Passive investing has grown in popularity around the world for decades now, but Canadian investors have been slower to adopt the approach. While passive investment strategies now make up more than 50% of assets in the United States, that number is closer to 10% in Canada.

Okay, we’re a little slow on the uptake. But there’s reason to believe that passive investing is about to take off in Canada. In 2018, more money flowed into Canadian-listed ETFs (which are mostly passive) than into active funds for the first time in 10 years.

This article will explain what passive investing is about, what income can be derived from passive strategies, the difference between active and passive investing, plus look at a recent argument that passive investing is in a bubble.

What is passive investing?

Passive investing is a strategy that aims to remove any decision-making or judgment about what an investor buys or sells, and when an investor buys and sells it. Instead, a passive investor simply buys a basket of securities that tracks a particular index. That index may impose a number of quantitative rules and then make all of its “decisions” based on those rules. The investor “passively” follows the index and so his or her returns closely mirror the results of that benchmark.

The easiest way to invest passively is to buy an index mutual fund or ETF that tracks a specific market index, such as the S&P 500. An ETF that’s tracking the S&P 500 would hold the exact same securities as its benchmark index.

Active vs. passive investing

There is no universal case for passive investing, as not all indexes are diversified and low cost, while not all active funds are high cost and concentrated. But an overwhelming amount of academic research shows, however, that active managers cannot consistently pick winning investments over time. The theory behind passive investing is that investors are better off buying a market-tracking index (through an index mutual fund or ETF) and accepting market returns.

As it turns out, that theory works great in practice. According to the 2019 SPIVA Canada Scorecard report, more than 75% of Canadian equity fund managers failed to beat the S&P/TSX composite index benchmark in 2018. The results get worse over time for active managers. More than nine in every ten funds underperformed their respective benchmark over the 10-year period.

Passive investors look to match market returns as cheaply as possible by:

  • Buying index funds or ETFs that track a broad-based market index
  • Diversifying their investments across the globe
  • Simplifying the investment process and minimizing buying and selling, and avoiding market timing

Active investors aim to beat the market by:

  • Picking the best-performing stocks and avoiding the worst performers.
  • Using strategies such as momentum or swing trading to time the market and catch a rising stock
  • Focusing on high-growth stocks (Facebook, Amazon, Alphabet, Netflix) or dividend-paying stocks (dividend aristocrats)

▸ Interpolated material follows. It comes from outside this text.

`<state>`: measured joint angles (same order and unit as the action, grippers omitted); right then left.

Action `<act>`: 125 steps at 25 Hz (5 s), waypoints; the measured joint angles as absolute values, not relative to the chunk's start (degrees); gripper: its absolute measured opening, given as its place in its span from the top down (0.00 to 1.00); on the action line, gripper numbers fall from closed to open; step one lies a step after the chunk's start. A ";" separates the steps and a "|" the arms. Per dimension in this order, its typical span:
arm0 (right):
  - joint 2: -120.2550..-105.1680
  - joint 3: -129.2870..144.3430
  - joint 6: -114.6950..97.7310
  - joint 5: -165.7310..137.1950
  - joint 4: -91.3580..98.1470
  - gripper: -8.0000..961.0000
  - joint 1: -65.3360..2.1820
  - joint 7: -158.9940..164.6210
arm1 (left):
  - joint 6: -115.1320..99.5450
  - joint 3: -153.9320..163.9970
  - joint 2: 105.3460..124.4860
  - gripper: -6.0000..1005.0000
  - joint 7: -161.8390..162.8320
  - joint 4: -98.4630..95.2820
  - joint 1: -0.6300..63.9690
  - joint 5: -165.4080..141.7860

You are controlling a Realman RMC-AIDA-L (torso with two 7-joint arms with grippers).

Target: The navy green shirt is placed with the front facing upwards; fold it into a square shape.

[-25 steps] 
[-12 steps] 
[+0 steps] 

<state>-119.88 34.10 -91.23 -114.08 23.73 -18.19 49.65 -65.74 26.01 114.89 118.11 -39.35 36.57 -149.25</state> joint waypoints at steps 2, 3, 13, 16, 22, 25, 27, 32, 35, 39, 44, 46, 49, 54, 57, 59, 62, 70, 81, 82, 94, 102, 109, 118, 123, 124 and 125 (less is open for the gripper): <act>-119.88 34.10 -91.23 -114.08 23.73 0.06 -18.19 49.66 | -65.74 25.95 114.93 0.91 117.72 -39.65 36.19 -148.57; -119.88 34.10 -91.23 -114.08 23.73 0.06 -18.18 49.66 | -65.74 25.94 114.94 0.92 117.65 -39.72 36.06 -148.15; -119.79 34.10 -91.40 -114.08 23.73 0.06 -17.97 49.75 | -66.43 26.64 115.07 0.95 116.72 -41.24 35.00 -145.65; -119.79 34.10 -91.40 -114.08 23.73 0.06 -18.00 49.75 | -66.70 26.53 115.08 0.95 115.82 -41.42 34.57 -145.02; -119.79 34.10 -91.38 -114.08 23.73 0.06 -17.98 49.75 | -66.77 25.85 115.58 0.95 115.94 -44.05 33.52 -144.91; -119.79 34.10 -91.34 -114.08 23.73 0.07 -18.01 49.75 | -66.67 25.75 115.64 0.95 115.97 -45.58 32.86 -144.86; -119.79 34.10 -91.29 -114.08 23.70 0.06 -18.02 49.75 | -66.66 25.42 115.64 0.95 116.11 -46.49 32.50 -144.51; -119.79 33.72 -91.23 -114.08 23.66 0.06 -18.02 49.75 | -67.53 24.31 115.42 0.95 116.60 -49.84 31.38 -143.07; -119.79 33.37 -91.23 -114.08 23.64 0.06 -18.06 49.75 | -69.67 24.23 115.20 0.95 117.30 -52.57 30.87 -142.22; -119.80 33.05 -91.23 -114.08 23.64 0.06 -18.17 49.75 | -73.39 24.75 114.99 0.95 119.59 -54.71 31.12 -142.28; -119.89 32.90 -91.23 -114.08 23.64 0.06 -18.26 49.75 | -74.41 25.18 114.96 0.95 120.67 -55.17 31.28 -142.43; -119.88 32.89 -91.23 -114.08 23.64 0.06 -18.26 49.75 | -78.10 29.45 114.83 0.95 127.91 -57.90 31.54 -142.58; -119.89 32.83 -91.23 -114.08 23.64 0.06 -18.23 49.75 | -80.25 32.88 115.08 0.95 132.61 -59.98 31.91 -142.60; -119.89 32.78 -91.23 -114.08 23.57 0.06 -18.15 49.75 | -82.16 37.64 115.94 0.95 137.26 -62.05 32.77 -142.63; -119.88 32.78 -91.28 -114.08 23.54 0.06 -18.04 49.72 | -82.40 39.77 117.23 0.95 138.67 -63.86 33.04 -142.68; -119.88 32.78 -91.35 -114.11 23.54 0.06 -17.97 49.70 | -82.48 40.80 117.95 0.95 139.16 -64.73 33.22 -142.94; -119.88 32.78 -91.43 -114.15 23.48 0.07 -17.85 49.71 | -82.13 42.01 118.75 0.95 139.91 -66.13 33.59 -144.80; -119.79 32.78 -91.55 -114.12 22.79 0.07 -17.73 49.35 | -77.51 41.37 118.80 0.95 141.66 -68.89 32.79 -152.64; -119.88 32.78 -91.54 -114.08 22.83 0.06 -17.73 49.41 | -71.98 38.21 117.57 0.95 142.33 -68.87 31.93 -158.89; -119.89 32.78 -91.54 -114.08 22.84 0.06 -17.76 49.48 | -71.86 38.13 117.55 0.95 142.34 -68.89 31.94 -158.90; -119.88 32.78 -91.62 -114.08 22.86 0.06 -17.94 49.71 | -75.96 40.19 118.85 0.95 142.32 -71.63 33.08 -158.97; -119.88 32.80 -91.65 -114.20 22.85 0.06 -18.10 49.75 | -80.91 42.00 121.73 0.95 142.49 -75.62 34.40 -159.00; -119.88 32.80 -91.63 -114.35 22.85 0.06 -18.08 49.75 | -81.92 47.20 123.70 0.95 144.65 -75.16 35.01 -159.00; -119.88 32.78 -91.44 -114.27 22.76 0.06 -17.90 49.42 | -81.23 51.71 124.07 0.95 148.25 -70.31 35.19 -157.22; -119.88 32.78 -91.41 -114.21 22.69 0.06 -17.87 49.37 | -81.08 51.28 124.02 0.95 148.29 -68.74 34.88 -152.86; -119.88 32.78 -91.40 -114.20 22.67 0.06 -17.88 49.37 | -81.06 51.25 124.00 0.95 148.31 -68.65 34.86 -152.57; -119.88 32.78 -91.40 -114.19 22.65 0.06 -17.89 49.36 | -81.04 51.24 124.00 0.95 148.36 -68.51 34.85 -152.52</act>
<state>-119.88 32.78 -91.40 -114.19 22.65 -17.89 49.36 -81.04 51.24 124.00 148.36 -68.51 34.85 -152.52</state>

Most active strategies can be back-tested to show outperformance in some way, shape or form. One famous example comes from Bill Miller, an all-star fund manager at Legg Mason who beat the stock market every year from 1991 to 2005. Miller then went on to get trounced by the S&P 500 over the next four years, where a $10,000 investment in his fund at the end of 2006 shrank to just $4,815 by the end of 2011.

Then there’s Warren Buffett’s famous $1 million bet with hedge-fund manager Ted Seides that a simple S&P 500 index fund would outperform a basket of at least five actively managed hedge funds over the course of a decade (2007-2017). Buffett’s bet on indexing paid off, as the S&P 500 delivered annualized returns of 7.1% while the hedge funds returned just 2.2% per year.

How to invest passively

A passive investor takes a simple, low-cost, globally-diversified approach to their investments. They choose an appropriate asset allocation between stocks and bonds that aligns with their risk profile and invest with a long time horizon in mind.

You can easily set up a passive investing portfolio on your own using one of the best online brokerages in Canada. If you’d rather have a little hand-holding with the investing process, cut the fees to the barebones and go with a robo-advisor instead of a bank or traditional investment firm.

If you’re a do-it-yourself investor, it doesn’t get any easier or cheaper than opening an account at Questrade, where you can purchase commission-free ETFs. Once you’re set up you can choose from several index-tracking ETFs. I prefer the one-stop asset allocation ETFs like Vanguard’s VBAL or VGRO.

Some investors aren’t cut out for the DIY route, so a robo-advisor is a perfect platform to manage your investments online and still get some human advice when needed. Robo-advisors tend to follow passive investing strategies and build custom portfolios with several diversified index funds and ETFs.

If you’re not sure where to start, check out our Canadian robo-advisor comparison guide. But let’s cut to the chase: Canada’s leading robo-advisor (and our top pick!) is Wealthsimple, whose investment philosophy centres around passive investing. Wealthsimple uses ETFs from major fund providers such as Vanguard, iShares, and BMO to build a globally diversified portfolio of index-tracking funds.

Passive investing benefits and drawbacks

There are some big benefits to passive investing. Overall, most passive investors buy and hold for the long term and aim to achieve market returns, minus fees. Those fees tend to be a fraction of what an actively managed fund would charge.

  • ✅ Cheaper to own
  • ✅ Easier to implement
  • ✅ Tends to outperform actively managed investments
  • ❌ Limited: Passive funds are restricted to a specific index or a fixed set of investments. So, investors are stuck with these holdings, regardless of what happens on the market in a given year.
  • ❌ Smaller ROI: Passive investors will never beat the market. Typically, you earn whatever the market returns before fees.

Nonetheless, the pros of passive investing are enticing, and it’s a tried, tested, and true strategy for investing.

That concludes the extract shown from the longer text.